KBA 2014 is completed! See papers and data!
Specfically, KBA posses this question in a stream filtering context and uses entities (people, organizations, buildings) as the subjects of interest. The dossiers are profiles about the entities from a knowledge base (KB). As the stream of documents progresses, the entities change and evolve, so KBA systems must detect when vital, new information appears that would motivate an update to the KB.
KBA provides training data in the form of ground truth labels from the beginning of the stream. This simulates a human user training a filter with feedback (positive and negative examples) and then leaving the system to run open loop as the stream continues.
KBA provides a predefined list of entity profiles as query targets and a corpus organized in hourly batches of 105 texts. Considering each hourly batch in chronological order, KBA systems perform three tasks:
- Vital Filtering: Identify "vital" documents containing timely, new information that should update the profile.

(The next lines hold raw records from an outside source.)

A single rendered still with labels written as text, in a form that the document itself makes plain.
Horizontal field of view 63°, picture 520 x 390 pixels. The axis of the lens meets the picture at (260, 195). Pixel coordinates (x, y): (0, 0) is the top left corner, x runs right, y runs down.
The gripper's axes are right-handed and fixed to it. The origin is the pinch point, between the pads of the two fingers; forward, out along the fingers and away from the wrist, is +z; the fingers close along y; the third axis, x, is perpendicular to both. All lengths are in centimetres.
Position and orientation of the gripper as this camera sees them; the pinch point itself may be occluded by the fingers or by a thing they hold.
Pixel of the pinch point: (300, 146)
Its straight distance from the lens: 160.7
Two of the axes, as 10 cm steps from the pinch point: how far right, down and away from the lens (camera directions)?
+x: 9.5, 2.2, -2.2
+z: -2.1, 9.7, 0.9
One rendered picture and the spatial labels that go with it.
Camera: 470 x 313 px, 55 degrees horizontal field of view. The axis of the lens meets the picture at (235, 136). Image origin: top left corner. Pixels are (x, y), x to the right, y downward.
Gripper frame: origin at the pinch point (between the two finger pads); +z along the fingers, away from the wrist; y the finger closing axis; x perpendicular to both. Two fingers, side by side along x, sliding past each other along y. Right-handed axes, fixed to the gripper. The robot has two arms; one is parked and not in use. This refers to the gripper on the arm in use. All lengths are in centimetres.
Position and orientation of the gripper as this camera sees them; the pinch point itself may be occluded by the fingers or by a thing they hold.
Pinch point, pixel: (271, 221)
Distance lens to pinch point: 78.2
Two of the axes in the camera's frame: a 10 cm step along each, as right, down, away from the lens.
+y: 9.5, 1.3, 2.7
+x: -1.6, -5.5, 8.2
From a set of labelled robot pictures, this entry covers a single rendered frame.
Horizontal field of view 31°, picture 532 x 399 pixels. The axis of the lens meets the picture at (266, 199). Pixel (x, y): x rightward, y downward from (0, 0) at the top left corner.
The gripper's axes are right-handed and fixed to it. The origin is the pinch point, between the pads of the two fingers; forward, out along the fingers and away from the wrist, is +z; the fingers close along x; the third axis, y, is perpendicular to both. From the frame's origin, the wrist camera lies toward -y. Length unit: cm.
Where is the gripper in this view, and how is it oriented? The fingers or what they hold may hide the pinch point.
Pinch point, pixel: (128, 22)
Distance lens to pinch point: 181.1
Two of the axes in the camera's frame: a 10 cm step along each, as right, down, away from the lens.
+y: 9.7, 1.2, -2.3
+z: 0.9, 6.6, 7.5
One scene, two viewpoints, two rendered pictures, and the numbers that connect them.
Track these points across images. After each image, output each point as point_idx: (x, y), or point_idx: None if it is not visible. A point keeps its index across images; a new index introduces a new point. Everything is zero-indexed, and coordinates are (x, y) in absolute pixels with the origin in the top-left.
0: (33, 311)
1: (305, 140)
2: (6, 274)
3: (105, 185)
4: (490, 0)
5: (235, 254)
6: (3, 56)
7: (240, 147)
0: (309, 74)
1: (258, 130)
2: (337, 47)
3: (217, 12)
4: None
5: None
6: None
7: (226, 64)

- Streaming Slot Filling: Identify short phrases that fill-in basic attributes of the entity such as alternate names and birth date.
- Accelerate & Create (new open task!): Help the user rapidly assimilate new information into the KB.

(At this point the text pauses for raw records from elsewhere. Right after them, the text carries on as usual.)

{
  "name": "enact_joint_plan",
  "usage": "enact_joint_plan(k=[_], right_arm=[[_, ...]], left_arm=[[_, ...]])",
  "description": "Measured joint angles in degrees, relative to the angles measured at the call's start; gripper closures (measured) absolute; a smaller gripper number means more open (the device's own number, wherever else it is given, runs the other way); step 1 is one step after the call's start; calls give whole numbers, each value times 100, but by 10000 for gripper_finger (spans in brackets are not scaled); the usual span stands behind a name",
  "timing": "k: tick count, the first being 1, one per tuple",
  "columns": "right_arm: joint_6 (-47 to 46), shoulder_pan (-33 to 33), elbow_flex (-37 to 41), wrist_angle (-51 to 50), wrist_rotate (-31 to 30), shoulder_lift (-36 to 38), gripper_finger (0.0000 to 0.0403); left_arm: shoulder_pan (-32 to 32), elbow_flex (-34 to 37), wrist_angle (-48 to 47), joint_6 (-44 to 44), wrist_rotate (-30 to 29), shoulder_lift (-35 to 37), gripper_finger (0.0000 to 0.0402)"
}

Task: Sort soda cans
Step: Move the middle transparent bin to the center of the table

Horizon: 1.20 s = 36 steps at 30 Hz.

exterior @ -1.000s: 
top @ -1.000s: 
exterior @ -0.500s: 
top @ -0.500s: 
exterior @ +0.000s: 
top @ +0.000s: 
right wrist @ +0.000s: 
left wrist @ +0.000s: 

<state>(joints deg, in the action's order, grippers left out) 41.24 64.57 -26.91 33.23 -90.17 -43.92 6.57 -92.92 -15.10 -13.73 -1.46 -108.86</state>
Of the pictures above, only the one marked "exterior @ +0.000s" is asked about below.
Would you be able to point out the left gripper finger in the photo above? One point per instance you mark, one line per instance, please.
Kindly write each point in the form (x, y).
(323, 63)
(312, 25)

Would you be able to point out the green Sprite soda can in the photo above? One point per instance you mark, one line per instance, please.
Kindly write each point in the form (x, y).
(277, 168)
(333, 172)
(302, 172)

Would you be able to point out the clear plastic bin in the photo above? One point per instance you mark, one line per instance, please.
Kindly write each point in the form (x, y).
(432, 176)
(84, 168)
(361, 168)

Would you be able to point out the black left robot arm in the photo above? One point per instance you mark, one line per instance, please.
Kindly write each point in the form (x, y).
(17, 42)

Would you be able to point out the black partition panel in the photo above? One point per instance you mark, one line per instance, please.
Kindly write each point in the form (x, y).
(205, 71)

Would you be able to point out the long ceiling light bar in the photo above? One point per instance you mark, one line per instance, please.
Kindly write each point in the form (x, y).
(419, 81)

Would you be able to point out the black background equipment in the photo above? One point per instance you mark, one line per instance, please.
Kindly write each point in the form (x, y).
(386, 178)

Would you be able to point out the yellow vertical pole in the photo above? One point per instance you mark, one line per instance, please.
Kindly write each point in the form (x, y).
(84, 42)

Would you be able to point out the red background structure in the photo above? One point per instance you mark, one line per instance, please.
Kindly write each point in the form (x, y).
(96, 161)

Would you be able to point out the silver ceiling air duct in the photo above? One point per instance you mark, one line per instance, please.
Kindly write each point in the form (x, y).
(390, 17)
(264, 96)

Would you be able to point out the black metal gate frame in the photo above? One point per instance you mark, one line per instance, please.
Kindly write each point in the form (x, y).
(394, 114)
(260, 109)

|now:||NIST accepting KBA Data Access Agreements.|
|End of May:||NIST accepting TREC registration closes! You must register to get KBA ground truth data and queries.|
|May:||Updated 2014 corpus available for download.|
|End of June:||Queries and all ground truth data released.|
|End of August:||Run submissions due at NIST.|
|October:||Submission deadline for TREC Notebook papers.|
|November:||TREC Conference in Gaithersburg, MD.|
- The Streaming Slot Filling (SSF) task is wonderfully simplified. All participants should attempt SSF.
- The slot equivalence class concept from SSF 2013 has been deprecated and is not used in 2014.
- All target entities are selected from a single geographic region centered on the region between Seattle and Vancouver. This region was specially selected to prepare for cross-language Chinese-English KBA in the future.
- See streamcorpus.org for more info on tools for processing the corpus.
- For each entity, NIST assessors will populate a simple KB profile with basic slot values. Where possible, the NIST assessors will associate Wikipedia profiles from the enwiki-20120104-pages-articles.xml.xz snapshot. Many entities will not have any external profile, i.e. will be "nil" entities or "ghosts".
- When possible, NIST assessors will associate online profiles from other tools, such as Twitter or LinkedIn, to the KBA entity profiles. However, these tools generally do not enable time filtering to prevent incorprating future information from the perspective of the simulation, so these other external profiles can only be used in the Accelerate & Create task.
- The profiles created by NIST assessors will be hidden as evaluation data for the SSF task, so only those entities with Wikipedia profiles from the 2012-01-04 snapshot will have external profiles that can be used by CCR systems. It is a crucial aspect of CCR that the only available data about an entity may be examples from the corpus. To that end, we will ensure that all entities have some amount of document rating data for training in the beginning of the stream.
- KBA has a third task called Accelerate & Create that can use all of the ground truth data and is open to any creative use of the track data aimed at the research question above.